Getting AllNodesFailedException after exposing K8ssandra with service type LoadBalancer

326 Views Asked by At

I am using k8ssandra to deploy cassandra in EKS cluster. I wanted to use cassandra from outside of the kubernetes cluster. To do that I expose the port with Service type LoadBalancer that has the following menifest

apiVersion: v1
kind: Service
metadata:
  name: k8ssandra-lb
  namespace: databases
spec:
  type: LoadBalancer
  ports:
    - name: native
      port: 9042
      protocol: TCP
      targetPort: 9042
    - name: tls-native
      port: 9142
      protocol: TCP
      targetPort: 9142
    - name: mgmt-api
      port: 8080
      protocol: TCP
      targetPort: 8080
    - name: prometheus
      port: 9103
      protocol: TCP
      targetPort: 9103
    - name: thrift
      port: 9160
      protocol: TCP
      targetPort: 9160
  selector:
    cassandra.datastax.com/cluster: k8ssandra
    cassandra.datastax.com/datacenter: us-east-1

Although I am able to able to access the management api but if I tried to connect to 9042 port with the datastax cassandra driver I am geting AllNodesFailedException and Protocol initialization request timout exception. The full stacktrace is given below.

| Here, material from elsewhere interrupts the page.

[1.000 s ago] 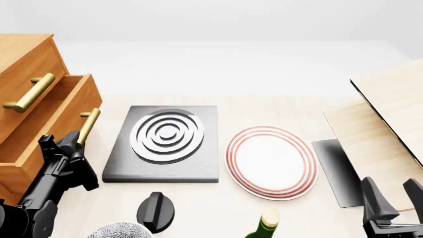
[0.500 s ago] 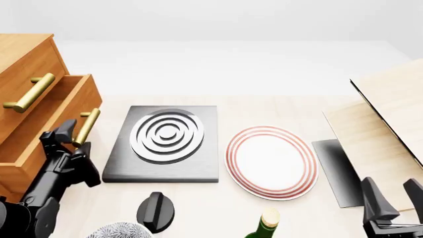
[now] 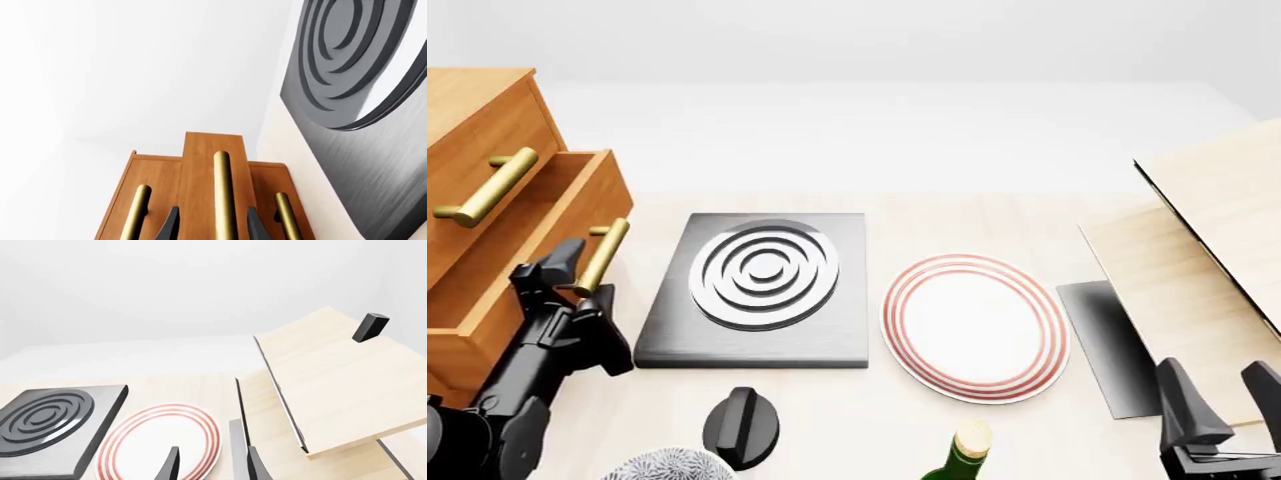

com.datastax.oss.driver.api.core.AllNodesFailedException: Could not reach any contact point, make sure you've provided valid addresses (showing first 1 nodes, use getAllErrors() for more): 
Node(endPoint=***.us-east-1.elb.amazonaws.com/****:9042, hostId=null, hashCode=e9fc992): 
[com.datastax.oss.driver.api.core.connection.ConnectionInitException: [s0|control|id: 0xdf8ab203, L:/172.28.3.154:61842 - R:****.us-east-1.elb.amazonaws.com/****:9042]
 Protocol initialization request, step 2 (STARTUP {CQL_VERSION=3.0.0, DRIVER_NAME=DataStax Java driver for Apache Cassandra(R), DRIVER_VERSION=4.13.0, CLIENT_ID=86cb6c92-894c-48b9-a99d-439433cf0bfe}): 
 unexpected failure (com.datastax.oss.driver.api.core.connection.ClosedConnectionException: Unexpected error on channel)]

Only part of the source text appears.